Взяться за эту книгу меня заставила необходимость вызова идее «литературы» как неизменного объекта. Вообще-то, я всегда доказывал, что литературные ценности не настолько незыблемы, как иногда думают. Мы увидели, что литературное произведение гораздо легче «пригвоздить», чем мы зачастую полагаем. Одним из гвоздей может быть чёткое определение авторского замысла: мы затронули некоторые проблемы такой тактики, обсуждая Хирша. Другой возможный гвоздь – обращение Фиша к общим «стратегиям интерпретации», разновидности знаний, которыми читатели, по крайней мере академические читатели, вероятно, обладают. Существует академический институт, который веско определяет, какая стратегия чтения в целом допустима в качестве безусловно верной.
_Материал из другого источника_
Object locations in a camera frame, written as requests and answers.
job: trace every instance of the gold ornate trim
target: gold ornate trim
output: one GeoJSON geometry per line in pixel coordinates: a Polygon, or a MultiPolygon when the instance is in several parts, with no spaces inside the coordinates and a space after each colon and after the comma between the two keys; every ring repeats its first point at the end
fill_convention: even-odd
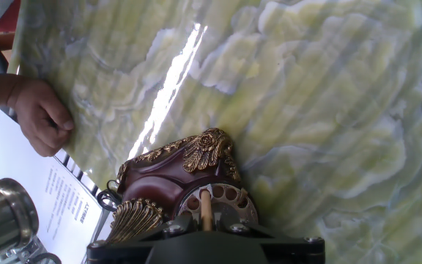
{"type": "Polygon", "coordinates": [[[118,205],[111,222],[109,243],[120,243],[163,223],[163,210],[148,199],[132,199],[118,205]]]}
{"type": "Polygon", "coordinates": [[[117,178],[118,183],[122,182],[122,178],[127,170],[128,162],[153,162],[164,152],[170,153],[174,150],[178,150],[185,143],[183,169],[186,172],[192,173],[197,169],[203,170],[210,166],[216,166],[219,158],[224,158],[224,163],[229,166],[227,176],[237,182],[240,182],[240,175],[237,171],[236,163],[231,155],[233,147],[231,138],[219,128],[210,128],[201,135],[189,136],[185,139],[177,140],[125,162],[120,166],[117,178]]]}

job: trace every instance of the finger holes
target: finger holes
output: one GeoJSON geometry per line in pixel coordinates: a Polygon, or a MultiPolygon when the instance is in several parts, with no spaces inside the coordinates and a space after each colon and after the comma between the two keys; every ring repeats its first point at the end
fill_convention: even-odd
{"type": "Polygon", "coordinates": [[[229,201],[234,200],[237,197],[237,192],[233,188],[226,189],[226,198],[229,201]]]}
{"type": "Polygon", "coordinates": [[[190,208],[190,210],[196,210],[199,207],[199,201],[196,197],[191,197],[188,202],[187,202],[187,206],[188,208],[190,208]]]}
{"type": "Polygon", "coordinates": [[[222,186],[212,187],[212,195],[215,198],[221,198],[224,195],[224,188],[222,186]]]}
{"type": "Polygon", "coordinates": [[[248,205],[248,200],[245,198],[240,204],[238,204],[237,206],[241,209],[246,208],[248,205]]]}

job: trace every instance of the paper
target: paper
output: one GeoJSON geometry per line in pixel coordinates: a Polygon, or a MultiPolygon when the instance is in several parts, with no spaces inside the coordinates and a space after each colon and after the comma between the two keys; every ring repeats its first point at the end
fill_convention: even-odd
{"type": "Polygon", "coordinates": [[[39,156],[19,125],[0,112],[0,178],[17,180],[38,212],[38,237],[63,263],[81,263],[102,208],[55,158],[39,156]]]}

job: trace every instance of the polished stone surface
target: polished stone surface
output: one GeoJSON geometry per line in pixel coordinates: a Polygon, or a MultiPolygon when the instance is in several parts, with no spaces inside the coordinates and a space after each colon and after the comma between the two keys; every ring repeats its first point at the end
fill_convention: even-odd
{"type": "Polygon", "coordinates": [[[421,0],[28,0],[15,50],[98,185],[218,127],[267,224],[329,263],[422,263],[421,0]]]}

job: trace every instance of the person's hand
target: person's hand
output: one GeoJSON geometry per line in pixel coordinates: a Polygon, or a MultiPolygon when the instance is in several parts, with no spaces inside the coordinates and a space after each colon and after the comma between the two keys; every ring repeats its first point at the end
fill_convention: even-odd
{"type": "Polygon", "coordinates": [[[15,110],[23,134],[41,156],[55,155],[74,129],[69,111],[42,80],[21,77],[7,105],[15,110]]]}
Это «институт литературы», включающий издателей, литературных редакторов и обозревателей наравне с академическими исследователями. Но в рамках этого института может существовать борьба интерпретаций, с которой, кажется, не считается модель Фиша – борьба не только между тем или иным прочтением Гёльдерлина, но поединок пониманий самих категорий, договорённостей и стратегий интерпретации. Некоторые преподаватели или литературные обозреватели, вероятно, осуждают анализ Гёльдерлина или Беккета, отличающийся от их собственного. Гораздо большая часть, однако, может осуждать исследования потому, что они кажутся им «нелитературными» из-за нарушения общепринятых границ и процедур «литературной критики». Литературная критика обычно не предписывает конкретного способа чтения, пока он остаётся «литературно критичным»; но то, что считать литературной критикой, определяет институт литературы. Таким образом, либерализм института литературы, как воспринимал его Вольфганг Изер, в целом слеп к собственным сущностным границам.